** Dataset content follows **

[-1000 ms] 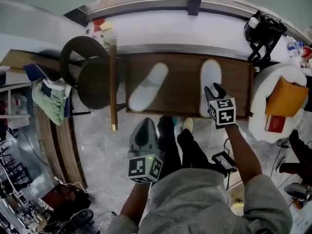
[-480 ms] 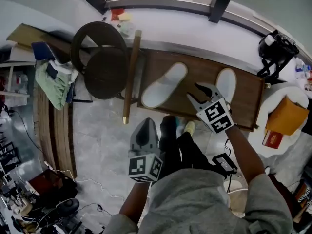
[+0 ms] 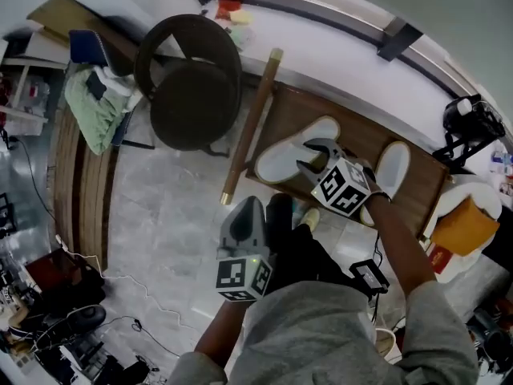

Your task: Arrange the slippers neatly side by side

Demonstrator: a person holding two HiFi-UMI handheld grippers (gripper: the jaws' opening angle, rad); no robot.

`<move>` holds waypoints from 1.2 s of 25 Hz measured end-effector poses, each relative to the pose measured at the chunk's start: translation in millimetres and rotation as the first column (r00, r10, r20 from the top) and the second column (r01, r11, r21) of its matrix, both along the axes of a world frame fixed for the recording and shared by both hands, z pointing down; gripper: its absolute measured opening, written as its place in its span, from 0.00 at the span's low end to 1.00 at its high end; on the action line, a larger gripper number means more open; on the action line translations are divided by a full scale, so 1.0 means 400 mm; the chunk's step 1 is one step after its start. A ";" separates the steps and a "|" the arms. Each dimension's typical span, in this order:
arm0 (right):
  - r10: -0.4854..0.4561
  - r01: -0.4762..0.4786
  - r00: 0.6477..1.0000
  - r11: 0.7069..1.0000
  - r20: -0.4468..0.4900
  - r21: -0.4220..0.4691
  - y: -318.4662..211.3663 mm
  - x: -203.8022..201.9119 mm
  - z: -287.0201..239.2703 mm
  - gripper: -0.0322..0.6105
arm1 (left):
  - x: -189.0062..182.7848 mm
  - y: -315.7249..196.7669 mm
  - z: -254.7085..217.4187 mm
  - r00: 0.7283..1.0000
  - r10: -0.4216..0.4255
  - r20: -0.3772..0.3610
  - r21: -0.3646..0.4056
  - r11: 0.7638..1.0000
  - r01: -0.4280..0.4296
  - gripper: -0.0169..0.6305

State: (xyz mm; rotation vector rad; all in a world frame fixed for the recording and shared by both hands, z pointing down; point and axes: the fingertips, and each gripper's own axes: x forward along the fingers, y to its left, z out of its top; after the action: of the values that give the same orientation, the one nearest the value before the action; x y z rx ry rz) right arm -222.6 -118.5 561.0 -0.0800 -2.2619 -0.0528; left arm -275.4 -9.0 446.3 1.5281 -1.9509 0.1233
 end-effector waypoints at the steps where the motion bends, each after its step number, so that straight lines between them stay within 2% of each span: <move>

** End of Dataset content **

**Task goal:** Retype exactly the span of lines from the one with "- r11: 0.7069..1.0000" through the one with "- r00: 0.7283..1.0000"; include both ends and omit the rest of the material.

**Result below:**
  - r11: 0.7069..1.0000
  - r20: -0.4468..0.4900
  - r21: -0.4220..0.4691
  - y: -318.4662..211.3663 mm
  - x: -203.8022..201.9119 mm
  - z: -287.0201..239.2703 mm
  - gripper: -0.0322..0.6105
arm1 (left):
  - x: -189.0062..182.7848 mm
  - y: -315.7249..196.7669 mm
  - z: -254.7085..217.4187 mm
  - r00: 0.7283..1.0000

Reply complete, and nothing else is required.